Using the national blood-donor database and the U.K. CJD register, a team from the National CJD Surveillance Unit of Western General Hospital in Edinburgh, U.K., identified 48 individuals, including the subject of the case report, who received a blood component from 15 donors who later developed vCJD.
"Our findings raise the possibility that this infection was transfusion transmitted," senior author Robert G. Will says in a news release. "Infection in the recipient could have been due to past dietary exposure to the BSE [bovine spongiform encephalopathy] agent.
The clinical presentation and preliminary examination of neuropathology of this patient were typical of vCJD. Although magnetic resonance imaging did not show the classical pulvinar sign seen in most cases of vCJD, fluid attenuated inversion recovery sequences with the highest sensitivity were not obtained.
The red blood cells transfused in this patient were not leucodepleted, but the authors note that the efficiency of leucodepletion in reducing infectivity is uncertain.
The surviving recipients of blood transfusions from donors who later developed vCJD are being informed of their possible increased risk of developing vCJD and warned not to donate organs or blood.
"To date, no case of vCJD has been identified with a history of exposure to fractionated blood products," the authors write. "The most direct action to reduce risk is a careful case-by-case evaluation of the need for blood transfusion."
The National Blood Service supported this study.
In an animal study in the same issue of The Lancet, Corinne Lasmézas and colleagues, from the French Atomic Energy Commission, compared the degree of tissue infectivity among macaques with oral or intravenous exposure to tissue containing the BSE agent.
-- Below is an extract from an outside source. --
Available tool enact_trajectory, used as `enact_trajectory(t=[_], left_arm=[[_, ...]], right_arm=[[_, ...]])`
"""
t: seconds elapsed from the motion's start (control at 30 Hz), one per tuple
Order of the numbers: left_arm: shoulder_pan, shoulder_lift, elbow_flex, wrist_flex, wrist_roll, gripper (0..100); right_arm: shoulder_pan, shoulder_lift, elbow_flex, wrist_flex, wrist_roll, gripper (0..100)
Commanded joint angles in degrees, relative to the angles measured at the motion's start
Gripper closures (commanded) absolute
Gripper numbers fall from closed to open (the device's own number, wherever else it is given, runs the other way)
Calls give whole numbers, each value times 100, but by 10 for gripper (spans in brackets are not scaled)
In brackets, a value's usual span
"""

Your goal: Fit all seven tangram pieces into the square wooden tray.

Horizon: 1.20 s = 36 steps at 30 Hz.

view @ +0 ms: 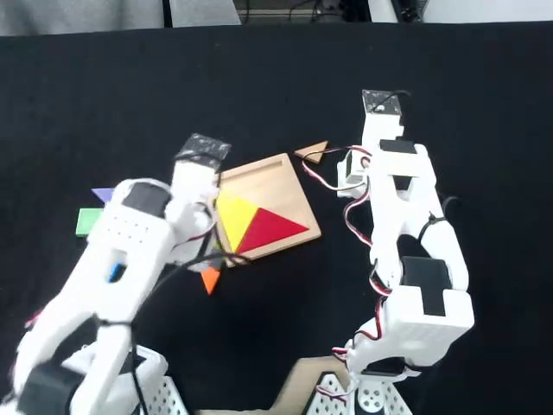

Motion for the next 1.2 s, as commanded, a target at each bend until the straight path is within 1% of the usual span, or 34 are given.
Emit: enact_trajectory(t=[0.0,0.07,0.2,0.3,0.53,0.63,0.77,0.87,0.93,1.1,1.17], left_arm=[[-303,-712,479,-79,-185,752],[-391,-791,840,-431,18,750],[-338,-598,1297,-1354,862,742],[-295,-237,1376,-1582,1275,698],[-312,703,1288,-2198,1451,737],[-321,985,1323,-2418,1705,771],[-321,1125,1270,-2418,1530,835],[-374,1178,1174,-2400,1459,859],[-549,1187,1103,-2400,1336,856],[-1288,1196,1033,-2374,703,823],[-1402,1125,998,-2092,677,805]], right_arm=[[-79,-356,-4,-35,53,832],[-79,-356,-4,-35,53,832],[-132,-347,-4,-35,53,832],[-141,-347,92,-79,53,832],[-141,-347,101,-88,53,832],[-141,-347,101,-88,53,832],[-149,-347,101,-88,53,832],[-149,-347,101,-88,53,832],[-149,-347,101,-88,53,832],[-149,-347,101,-88,53,832],[-149,-347,101,-88,53,832]])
Using the misfolded prion protein as a marker, they found that the degree of organ infectivity was similar regardless of the route of entry, and that tonsil tissue was the most strongly infected. In addition to expected concentrations of prion protein in the brain and spinal cord, it was also present in the autonomic nervous system, in peripheral nerves, and in Peyer's patches in the gut, suggesting possible risk of transmission from endoscopic procedures.
"In view of the high efficiency of transmission of the BSE agent to primates by the intravenous route, the latter should be regarded as a likely route of contamination for vCJD patients with a medical history involving a transfusion during the period at risk," the authors write.
"To avoid further contamination to human beings from peripheral tissues, the same precautionary measures taken for primary vCJD cases should apply to possible transfusion cases of the disease."